Using the records below, copy every line that holds the string "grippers".

====== Excerpted data ======

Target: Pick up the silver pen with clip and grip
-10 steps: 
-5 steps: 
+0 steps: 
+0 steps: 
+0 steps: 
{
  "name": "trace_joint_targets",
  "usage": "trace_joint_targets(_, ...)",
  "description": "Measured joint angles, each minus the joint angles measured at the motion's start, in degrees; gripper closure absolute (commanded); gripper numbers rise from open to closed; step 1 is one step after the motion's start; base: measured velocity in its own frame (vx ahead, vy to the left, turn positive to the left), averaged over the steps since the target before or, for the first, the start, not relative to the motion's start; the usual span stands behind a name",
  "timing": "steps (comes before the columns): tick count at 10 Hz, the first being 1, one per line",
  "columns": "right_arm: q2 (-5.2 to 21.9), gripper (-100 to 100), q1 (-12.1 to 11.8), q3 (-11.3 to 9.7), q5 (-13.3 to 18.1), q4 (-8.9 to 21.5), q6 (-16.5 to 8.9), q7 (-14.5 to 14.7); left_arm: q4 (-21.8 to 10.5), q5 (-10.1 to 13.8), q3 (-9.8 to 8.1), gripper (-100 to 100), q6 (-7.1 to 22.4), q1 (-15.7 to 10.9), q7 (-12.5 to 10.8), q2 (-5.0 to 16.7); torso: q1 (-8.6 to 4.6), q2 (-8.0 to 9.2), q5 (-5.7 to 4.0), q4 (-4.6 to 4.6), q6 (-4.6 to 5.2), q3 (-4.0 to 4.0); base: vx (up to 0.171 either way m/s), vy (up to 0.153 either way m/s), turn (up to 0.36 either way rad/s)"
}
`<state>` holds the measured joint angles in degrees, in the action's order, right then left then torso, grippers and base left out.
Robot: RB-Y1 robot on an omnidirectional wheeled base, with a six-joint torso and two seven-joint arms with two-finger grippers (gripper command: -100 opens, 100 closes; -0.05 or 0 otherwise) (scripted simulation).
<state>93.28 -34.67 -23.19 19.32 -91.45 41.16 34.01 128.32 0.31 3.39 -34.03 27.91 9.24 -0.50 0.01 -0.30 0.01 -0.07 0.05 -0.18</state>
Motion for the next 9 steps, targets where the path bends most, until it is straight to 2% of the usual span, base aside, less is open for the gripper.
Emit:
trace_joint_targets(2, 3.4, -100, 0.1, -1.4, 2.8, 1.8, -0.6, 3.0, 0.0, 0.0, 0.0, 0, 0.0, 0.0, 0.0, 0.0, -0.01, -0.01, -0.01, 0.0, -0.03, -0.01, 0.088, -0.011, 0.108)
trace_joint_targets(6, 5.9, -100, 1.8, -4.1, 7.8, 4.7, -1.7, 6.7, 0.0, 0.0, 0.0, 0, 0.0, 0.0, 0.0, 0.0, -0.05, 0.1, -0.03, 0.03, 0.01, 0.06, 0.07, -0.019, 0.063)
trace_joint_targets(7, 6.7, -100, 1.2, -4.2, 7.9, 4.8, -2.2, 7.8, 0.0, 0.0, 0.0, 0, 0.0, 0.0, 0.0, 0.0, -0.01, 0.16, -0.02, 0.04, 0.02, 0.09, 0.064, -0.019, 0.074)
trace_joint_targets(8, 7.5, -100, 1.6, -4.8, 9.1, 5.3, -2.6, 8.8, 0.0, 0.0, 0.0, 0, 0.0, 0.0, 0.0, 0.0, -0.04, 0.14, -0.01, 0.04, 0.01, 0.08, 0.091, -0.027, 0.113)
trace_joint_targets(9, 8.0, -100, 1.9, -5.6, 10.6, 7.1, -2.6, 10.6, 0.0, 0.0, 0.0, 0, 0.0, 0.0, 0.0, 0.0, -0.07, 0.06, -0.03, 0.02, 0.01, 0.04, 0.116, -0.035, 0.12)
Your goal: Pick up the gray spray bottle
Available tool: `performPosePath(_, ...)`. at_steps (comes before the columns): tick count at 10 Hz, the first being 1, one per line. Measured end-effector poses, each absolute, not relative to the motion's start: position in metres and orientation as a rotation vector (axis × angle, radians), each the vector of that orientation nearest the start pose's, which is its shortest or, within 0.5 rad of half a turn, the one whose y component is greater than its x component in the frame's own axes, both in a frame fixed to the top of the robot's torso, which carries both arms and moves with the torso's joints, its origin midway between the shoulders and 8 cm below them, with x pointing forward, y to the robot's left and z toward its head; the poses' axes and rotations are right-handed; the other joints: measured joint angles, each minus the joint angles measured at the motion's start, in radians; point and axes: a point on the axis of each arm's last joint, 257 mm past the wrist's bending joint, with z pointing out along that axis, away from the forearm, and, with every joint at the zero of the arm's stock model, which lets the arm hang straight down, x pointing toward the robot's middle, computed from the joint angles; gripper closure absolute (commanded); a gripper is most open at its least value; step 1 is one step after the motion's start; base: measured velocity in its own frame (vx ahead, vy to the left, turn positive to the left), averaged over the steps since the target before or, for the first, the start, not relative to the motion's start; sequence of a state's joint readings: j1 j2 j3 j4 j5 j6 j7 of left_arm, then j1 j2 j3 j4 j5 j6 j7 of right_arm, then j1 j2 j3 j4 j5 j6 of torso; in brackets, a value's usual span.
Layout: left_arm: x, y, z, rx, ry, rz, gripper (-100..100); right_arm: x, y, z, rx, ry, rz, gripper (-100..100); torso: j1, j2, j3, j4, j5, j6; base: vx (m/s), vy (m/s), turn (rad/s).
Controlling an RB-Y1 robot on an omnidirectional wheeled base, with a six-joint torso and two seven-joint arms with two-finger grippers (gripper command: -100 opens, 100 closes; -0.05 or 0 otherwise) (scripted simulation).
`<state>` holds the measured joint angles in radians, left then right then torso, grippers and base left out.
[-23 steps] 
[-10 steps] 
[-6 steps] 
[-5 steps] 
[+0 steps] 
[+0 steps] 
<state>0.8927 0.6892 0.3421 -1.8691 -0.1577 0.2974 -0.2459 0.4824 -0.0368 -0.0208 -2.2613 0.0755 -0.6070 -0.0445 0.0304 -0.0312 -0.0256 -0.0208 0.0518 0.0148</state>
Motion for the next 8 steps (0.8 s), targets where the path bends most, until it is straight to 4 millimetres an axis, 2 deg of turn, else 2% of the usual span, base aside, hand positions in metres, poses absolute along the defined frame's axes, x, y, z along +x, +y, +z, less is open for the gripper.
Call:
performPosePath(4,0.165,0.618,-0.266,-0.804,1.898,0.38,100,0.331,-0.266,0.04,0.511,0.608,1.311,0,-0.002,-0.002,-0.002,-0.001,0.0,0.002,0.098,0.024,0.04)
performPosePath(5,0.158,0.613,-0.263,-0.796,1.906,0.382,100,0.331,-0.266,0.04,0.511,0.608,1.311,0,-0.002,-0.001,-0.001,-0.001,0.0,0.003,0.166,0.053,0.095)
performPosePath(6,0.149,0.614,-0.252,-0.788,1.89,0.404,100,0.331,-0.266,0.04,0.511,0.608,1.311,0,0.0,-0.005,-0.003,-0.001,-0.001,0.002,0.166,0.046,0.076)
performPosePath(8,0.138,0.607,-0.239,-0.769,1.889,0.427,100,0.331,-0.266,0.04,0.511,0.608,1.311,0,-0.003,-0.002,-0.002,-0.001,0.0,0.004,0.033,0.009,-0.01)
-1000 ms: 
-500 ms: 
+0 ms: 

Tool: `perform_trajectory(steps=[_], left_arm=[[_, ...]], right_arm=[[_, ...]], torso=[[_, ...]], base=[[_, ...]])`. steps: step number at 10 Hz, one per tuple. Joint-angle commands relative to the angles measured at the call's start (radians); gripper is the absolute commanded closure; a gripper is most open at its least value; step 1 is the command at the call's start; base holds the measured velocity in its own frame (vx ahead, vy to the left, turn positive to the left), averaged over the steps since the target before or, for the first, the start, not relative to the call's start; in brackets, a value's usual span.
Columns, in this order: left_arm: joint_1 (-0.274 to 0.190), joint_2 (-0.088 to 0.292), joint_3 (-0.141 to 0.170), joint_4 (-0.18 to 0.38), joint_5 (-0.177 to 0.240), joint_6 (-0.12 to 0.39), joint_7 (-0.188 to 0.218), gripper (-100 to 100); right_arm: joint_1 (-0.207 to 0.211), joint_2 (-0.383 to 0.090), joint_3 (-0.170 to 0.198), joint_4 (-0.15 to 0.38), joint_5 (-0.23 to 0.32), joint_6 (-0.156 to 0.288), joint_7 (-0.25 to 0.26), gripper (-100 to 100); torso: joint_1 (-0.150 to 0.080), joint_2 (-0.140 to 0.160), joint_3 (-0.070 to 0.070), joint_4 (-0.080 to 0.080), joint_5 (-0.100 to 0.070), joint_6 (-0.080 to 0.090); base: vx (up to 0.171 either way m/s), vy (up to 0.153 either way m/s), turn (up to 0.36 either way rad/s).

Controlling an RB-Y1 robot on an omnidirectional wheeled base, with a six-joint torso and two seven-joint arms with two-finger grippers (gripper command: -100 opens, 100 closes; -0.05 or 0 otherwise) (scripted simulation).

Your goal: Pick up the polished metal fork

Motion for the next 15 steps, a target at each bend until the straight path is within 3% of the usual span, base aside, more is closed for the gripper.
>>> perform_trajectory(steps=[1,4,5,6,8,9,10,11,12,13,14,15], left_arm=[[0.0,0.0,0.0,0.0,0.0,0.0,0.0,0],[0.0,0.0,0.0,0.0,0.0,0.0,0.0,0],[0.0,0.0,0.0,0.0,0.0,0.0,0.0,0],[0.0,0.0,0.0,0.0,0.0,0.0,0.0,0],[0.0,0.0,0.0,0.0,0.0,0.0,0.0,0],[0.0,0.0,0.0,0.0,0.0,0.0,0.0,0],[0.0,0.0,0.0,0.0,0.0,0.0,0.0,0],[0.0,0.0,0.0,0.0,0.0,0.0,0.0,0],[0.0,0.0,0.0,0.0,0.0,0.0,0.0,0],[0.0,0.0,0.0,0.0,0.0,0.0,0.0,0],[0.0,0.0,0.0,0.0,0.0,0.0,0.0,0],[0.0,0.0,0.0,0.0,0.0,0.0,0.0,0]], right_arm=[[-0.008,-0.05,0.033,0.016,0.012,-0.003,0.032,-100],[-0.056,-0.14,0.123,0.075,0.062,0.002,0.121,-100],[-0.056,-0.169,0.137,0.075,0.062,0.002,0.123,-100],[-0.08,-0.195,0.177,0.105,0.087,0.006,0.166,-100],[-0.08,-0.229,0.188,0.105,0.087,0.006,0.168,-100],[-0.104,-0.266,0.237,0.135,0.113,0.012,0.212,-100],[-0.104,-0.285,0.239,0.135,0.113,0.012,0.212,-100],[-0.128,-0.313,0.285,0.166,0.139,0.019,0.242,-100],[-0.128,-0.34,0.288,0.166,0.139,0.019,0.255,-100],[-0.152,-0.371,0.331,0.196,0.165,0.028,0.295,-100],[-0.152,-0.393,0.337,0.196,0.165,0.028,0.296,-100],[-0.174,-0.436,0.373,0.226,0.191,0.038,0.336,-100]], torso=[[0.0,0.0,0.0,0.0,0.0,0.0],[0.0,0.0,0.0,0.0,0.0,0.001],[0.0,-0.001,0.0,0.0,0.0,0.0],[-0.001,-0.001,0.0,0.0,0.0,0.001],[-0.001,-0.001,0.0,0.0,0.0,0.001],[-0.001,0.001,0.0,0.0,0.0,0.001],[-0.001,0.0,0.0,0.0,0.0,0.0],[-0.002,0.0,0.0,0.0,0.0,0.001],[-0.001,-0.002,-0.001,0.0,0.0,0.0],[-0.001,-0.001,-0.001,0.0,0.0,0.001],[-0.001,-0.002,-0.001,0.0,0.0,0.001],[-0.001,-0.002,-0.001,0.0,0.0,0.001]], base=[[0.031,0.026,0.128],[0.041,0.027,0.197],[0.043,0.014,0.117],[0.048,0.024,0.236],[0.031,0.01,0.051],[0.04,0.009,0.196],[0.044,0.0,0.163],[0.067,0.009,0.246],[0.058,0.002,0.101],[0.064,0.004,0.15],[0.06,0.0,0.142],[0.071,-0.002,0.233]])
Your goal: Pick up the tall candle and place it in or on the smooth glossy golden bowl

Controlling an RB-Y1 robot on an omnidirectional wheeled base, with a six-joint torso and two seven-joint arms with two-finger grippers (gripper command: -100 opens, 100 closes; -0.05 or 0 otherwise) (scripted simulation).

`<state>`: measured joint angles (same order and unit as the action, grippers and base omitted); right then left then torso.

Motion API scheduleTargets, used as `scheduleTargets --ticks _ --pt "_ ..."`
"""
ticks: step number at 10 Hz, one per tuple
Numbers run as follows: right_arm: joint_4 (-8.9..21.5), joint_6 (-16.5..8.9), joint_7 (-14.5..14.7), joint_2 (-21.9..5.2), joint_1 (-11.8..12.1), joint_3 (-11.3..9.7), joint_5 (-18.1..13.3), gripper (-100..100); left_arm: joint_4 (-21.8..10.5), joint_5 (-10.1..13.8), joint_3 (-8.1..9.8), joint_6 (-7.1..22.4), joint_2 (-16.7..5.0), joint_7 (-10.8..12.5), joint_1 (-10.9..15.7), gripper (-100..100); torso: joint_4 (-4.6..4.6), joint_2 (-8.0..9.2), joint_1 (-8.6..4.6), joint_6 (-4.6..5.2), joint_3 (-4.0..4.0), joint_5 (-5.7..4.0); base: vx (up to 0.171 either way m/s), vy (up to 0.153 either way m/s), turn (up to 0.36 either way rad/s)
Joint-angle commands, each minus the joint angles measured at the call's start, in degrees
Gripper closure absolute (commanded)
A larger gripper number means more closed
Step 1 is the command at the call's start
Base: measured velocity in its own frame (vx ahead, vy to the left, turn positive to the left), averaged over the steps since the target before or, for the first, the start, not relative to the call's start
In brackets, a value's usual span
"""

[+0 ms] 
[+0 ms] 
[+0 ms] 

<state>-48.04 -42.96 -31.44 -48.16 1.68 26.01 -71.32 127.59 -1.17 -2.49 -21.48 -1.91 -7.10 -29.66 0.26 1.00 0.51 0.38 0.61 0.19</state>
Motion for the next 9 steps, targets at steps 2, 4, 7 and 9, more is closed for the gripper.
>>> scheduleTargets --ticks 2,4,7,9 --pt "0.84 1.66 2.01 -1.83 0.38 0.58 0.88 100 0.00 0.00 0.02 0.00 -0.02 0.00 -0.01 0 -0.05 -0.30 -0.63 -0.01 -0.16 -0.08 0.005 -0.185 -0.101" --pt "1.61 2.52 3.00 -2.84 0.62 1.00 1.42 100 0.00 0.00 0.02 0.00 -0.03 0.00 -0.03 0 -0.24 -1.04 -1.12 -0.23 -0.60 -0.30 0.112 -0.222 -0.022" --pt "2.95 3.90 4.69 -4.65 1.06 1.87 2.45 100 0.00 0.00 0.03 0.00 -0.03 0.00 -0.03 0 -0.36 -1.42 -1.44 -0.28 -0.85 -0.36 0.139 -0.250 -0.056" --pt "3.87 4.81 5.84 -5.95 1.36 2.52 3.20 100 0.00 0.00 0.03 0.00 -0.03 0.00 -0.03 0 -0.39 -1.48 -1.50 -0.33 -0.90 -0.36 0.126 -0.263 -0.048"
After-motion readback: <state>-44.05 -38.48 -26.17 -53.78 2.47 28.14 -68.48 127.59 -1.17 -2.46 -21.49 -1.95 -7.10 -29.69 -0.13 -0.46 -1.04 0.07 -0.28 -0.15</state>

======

Exercise result:
`<state>` holds the measured joint angles in degrees, in the action's order, right then left then torso, grippers and base left out.
Robot: RB-Y1 robot on an omnidirectional wheeled base, with a six-joint torso and two seven-joint arms with two-finger grippers (gripper command: -100 opens, 100 closes; -0.05 or 0 otherwise) (scripted simulation).
Controlling an RB-Y1 robot on an omnidirectional wheeled base, with a six-joint torso and two seven-joint arms with two-finger grippers (gripper command: -100 opens, 100 closes; -0.05 or 0 otherwise) (scripted simulation).
`<state>` holds the measured joint angles in radians, left then right then torso, grippers and base left out.
Controlling an RB-Y1 robot on an omnidirectional wheeled base, with a six-joint torso and two seven-joint arms with two-finger grippers (gripper command: -100 opens, 100 closes; -0.05 or 0 otherwise) (scripted simulation).
Controlling an RB-Y1 robot on an omnidirectional wheeled base, with a six-joint torso and two seven-joint arms with two-finger grippers (gripper command: -100 opens, 100 closes; -0.05 or 0 otherwise) (scripted simulation).
`<state>`: measured joint angles (same order and unit as the action, grippers and base omitted); right then left then torso.

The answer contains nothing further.